» TASK REQUIREMENTS: The lines to copy are those with "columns" in them. Pull each one from the entries below.

[Records from a collection]

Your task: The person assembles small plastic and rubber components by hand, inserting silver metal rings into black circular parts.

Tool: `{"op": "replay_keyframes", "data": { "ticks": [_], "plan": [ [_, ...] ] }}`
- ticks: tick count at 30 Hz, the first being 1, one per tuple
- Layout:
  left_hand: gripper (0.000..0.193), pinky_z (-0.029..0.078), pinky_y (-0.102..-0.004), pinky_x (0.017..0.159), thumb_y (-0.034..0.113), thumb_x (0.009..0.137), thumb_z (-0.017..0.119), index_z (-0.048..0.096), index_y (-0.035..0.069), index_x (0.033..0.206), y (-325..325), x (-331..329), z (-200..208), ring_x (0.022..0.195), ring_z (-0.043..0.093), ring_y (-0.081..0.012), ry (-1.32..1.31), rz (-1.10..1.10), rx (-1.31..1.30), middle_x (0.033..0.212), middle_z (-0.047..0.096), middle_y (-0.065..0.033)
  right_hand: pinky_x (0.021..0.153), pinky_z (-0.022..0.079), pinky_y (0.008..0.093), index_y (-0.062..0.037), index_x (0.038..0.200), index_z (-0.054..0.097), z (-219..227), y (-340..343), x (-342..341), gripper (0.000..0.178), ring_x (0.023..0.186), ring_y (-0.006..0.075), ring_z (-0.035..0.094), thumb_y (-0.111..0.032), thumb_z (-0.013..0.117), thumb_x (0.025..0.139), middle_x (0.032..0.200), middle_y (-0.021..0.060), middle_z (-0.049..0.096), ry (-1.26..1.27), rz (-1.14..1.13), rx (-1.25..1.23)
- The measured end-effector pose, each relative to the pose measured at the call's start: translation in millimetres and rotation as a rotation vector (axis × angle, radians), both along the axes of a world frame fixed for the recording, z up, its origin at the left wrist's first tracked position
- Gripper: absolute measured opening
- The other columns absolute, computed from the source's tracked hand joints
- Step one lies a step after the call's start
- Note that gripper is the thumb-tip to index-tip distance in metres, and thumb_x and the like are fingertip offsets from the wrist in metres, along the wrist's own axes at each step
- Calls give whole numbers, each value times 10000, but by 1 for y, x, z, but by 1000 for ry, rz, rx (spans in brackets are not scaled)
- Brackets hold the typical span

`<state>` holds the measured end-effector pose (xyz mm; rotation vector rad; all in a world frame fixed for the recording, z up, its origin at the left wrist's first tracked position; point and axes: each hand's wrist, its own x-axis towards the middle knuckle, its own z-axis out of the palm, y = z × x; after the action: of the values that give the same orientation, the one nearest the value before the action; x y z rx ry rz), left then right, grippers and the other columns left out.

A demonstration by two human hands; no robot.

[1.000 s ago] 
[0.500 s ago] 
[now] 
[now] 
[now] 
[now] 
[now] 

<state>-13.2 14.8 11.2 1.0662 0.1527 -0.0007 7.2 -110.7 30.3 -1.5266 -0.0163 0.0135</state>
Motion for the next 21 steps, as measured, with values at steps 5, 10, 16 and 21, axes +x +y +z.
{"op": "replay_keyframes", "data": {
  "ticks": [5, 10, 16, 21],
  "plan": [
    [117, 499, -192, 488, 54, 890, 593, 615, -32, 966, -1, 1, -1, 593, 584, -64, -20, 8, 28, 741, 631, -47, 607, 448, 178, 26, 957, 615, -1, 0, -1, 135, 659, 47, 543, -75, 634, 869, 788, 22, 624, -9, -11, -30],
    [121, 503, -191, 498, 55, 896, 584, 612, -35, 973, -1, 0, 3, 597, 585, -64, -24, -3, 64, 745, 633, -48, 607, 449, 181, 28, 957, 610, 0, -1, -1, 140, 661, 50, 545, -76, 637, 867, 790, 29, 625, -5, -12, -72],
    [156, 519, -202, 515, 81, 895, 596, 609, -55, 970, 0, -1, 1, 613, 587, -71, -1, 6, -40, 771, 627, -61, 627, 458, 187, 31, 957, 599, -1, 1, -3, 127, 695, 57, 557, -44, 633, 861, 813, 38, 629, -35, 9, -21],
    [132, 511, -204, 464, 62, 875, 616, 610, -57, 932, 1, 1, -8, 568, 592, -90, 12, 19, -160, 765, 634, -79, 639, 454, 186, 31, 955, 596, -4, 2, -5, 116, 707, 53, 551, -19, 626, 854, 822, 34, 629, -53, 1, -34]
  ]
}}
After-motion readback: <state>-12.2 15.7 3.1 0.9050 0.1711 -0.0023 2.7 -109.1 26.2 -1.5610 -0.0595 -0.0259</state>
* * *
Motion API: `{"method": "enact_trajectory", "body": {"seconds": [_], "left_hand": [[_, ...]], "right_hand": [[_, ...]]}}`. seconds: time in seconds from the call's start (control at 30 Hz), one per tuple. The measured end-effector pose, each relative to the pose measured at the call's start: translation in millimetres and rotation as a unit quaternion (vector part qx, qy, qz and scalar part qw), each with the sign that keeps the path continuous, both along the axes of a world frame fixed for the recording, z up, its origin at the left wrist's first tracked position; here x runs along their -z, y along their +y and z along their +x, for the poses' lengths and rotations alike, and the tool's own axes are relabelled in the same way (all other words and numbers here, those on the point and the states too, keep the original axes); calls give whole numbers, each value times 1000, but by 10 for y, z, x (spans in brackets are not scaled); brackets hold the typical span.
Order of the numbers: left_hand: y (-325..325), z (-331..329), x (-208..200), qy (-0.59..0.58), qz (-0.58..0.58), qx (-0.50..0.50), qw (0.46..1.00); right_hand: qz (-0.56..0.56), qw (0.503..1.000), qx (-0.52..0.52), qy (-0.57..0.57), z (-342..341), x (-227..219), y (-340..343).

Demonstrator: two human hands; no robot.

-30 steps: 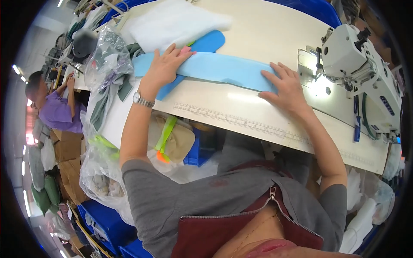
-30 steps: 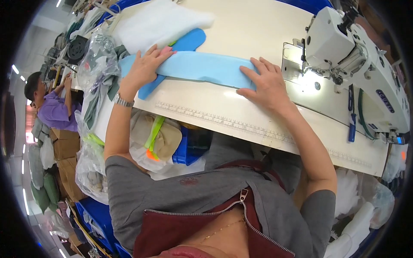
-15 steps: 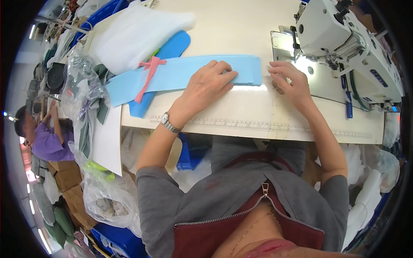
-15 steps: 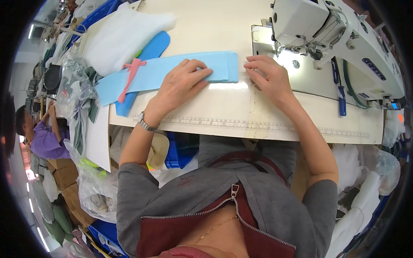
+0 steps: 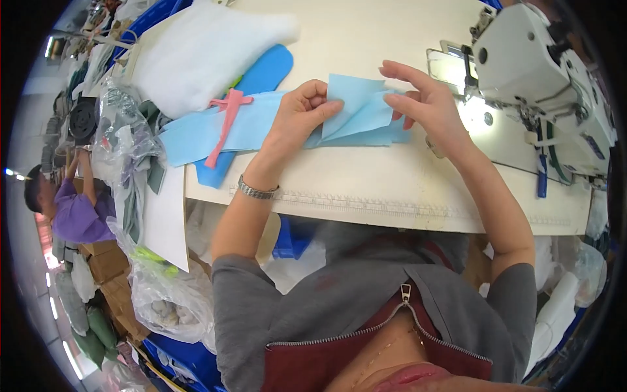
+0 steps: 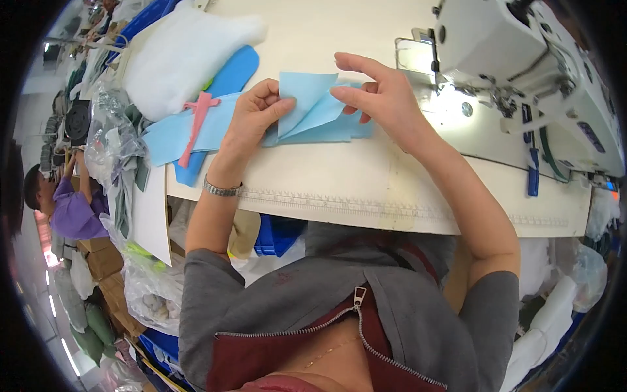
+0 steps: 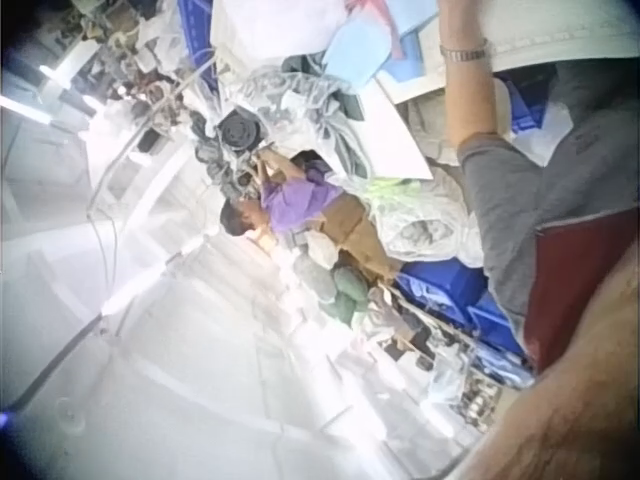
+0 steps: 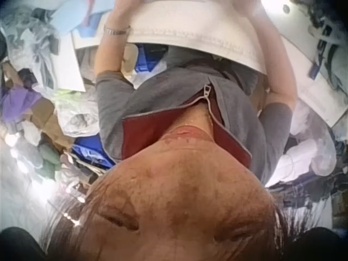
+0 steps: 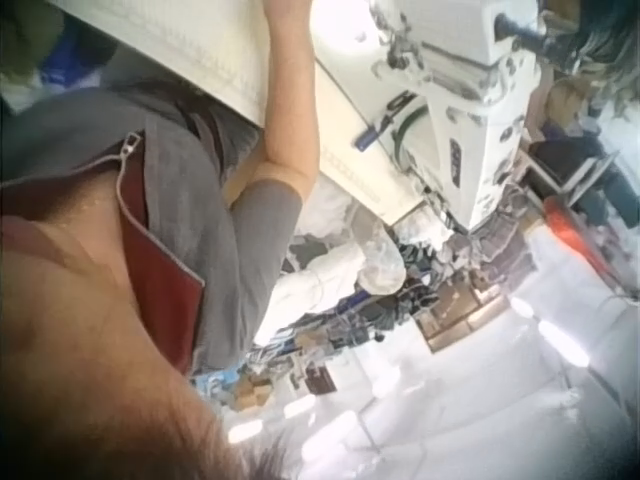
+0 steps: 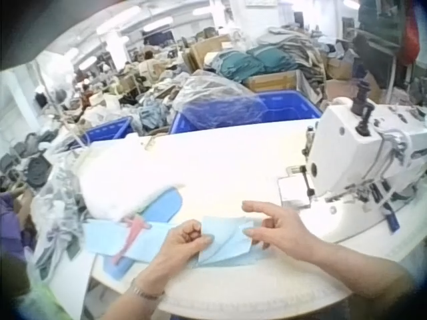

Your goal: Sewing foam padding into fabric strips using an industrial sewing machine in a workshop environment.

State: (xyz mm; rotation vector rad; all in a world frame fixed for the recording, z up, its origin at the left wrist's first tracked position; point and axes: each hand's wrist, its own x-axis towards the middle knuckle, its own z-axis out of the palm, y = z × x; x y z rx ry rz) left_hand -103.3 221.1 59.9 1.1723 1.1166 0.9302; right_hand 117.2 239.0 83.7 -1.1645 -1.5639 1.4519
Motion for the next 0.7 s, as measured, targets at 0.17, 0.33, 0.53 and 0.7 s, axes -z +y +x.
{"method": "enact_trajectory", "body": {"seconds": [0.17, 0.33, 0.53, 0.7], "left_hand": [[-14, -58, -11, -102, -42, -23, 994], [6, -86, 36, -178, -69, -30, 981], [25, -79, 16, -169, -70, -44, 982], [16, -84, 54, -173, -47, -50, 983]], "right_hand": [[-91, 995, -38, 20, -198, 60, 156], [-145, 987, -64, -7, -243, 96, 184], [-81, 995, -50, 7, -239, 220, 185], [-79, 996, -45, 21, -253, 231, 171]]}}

» EXERCISE RESULT:
- The other columns absolute, computed from the source's tracked hand joints
`<state>` holds the measured end-effector pose (xyz mm; rotation vector rad; all in a world frame fixed for the recording, z up, its origin at the left wrist's first tracked position; point and axes: each hand's wrist, its own x-axis towards the middle knuckle, its own z-axis out of the palm, y = z × x; after the action: of the values that give the same orientation, the one nearest the value before the action; x y z rx ry rz), left then right, grippers and the other columns left out.

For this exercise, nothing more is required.